The dataset and Aspera Connect software tool for high-speed data transfers were downloaded from the Clinical Proteomic Tumor Analysis Consortium (CPTAC) website.  In particular, 4 of the 95 tumor samples from The Cancer Genome Atlas (TCGA) Colorectal Cancer proteome study of colorectal tissue sample data were used in this experiment: TCGA-A6-3807-01A-22_Proteome_VU_20121019; TCGA-A6-3808-01A-22_Proteome_VU_20121205; TCGA-A6-3810-01A-22_Proteome_VU_20121029; and TCGA-AA-3518-01A-11_Proteome_VU_20120915.  Variant peptides were identified using the PepArML peptide identification platform, and parsed with Python code.  Prior knowledge of variant peptides identified in CPTAC/TCGA colon cancer data came from Nature article Proteomic characterization of human colon and rectal cancer, supplemental table 2 (S2_variant_peptides), which is an excel spreadsheet of prevalence data and the single amino acid variants (SAAV) identified by the authors Zhang, et al. (2014).  Prior knowledge of variant peptides also came in the form of sample specific Fasta files containing all the known variant peptides for that TCGA sample, as well as loci of the SNP.  The downloaded sample specific Fasta files were used to check and validate a variant peptide indicated by the PepArML search.  The Variant peptides were considered the peptides without a match in the search database selected in the PepArML search, e.g.
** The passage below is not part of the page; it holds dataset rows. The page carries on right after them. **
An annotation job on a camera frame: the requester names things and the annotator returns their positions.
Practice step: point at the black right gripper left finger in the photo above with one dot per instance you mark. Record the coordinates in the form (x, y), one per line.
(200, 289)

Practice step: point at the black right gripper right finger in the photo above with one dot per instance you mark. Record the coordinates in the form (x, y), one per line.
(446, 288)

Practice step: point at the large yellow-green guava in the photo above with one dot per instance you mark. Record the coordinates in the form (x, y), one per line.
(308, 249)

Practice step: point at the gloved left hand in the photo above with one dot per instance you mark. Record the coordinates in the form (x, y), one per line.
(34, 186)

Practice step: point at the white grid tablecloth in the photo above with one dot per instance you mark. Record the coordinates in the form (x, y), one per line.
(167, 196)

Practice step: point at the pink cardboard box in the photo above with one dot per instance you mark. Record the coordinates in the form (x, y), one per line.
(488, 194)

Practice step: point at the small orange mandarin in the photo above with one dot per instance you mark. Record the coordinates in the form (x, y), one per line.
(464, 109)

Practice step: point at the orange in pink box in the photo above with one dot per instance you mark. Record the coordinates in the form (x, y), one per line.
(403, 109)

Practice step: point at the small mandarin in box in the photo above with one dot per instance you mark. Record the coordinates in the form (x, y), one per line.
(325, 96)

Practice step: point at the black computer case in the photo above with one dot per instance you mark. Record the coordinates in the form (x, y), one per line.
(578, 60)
CPTAC RefSeq Human Colon SNPs database.  This database contains all the known documented peptides with SNP/variant sequences in human colon cancer tissue samples that PepArML searched against.  Variants without a match obtained in the PepArML search were then BLASTed (blastp) against the Human RefSeq database and parsed using Python code in order to find wild type matches for the variants.  Wild type peptide sequences were considered the peptide sequences that matched the full length of the variant peptide with one point mutation only.  Python code was also used to search PepArML results for instances of wild type and/or variant peptide sequences in individual samples.  Some variant peptides are found in only one sample or present in very few samples, splitting those samples without the variant from those with the variant, possibly identifying the sample(s).

Results

Variant peptides identified in this experiment were uploaded to a spreadsheet and have been checked for validity, meaning they have been identified as true variants by the Zhang, et al. (2014) article in Nature and/or the sample specific TCGA Fasta files.  Wild type and variant spectra count hit data from PepArML search results were collected and analyzed.  Heterozygous samples reveal both wild type and variant peptide matches.  Wild type matches were expected in heterozygous samples, however, we do not observe similar spectra counts, which may relate to expression levels between wild type allele and variant allele.  Homozygous samples either reveal wild type peptide matches or a variant peptide matches in the spectra count, not both.  Variant matches were expected in homozygous samples.  Prevalence of variant peptides in this experiment was also consistent with the data provided by Zhang, et al. (2014), e.g. variant peptide: MVAVGICR, spectra: TCGA-A6-3807, instances: 2. According to the initial data on this small dataset, there are instances where a homozygous variant peptide is rare, meaning it has only one instance in only one sample.  These rare peptides in conjunction with other variant peptides should in theory point to only a few samples, therefore possibly identifying the original sample from whence it came.  More tests are needed to determine the prevalence of the variant peptide(s) in all 95 of the TCGA Colorectal samples.  Nevertheless, variant peptides identified in this experiment may not have needed to be validated through the search of the data found in the Zhang, et al. (2014) article in Nature or the sample specific TCGA Fasta files.  Although there is a possibility of errors and misreads, it is possible to identify the presence of a variant peptide through the methods used in this experiment alone, and therefore, it may not be necessary to search and check for variant peptides in the Zhang, et al. (2014) article in Nature or the sample specific TCGA Fasta files.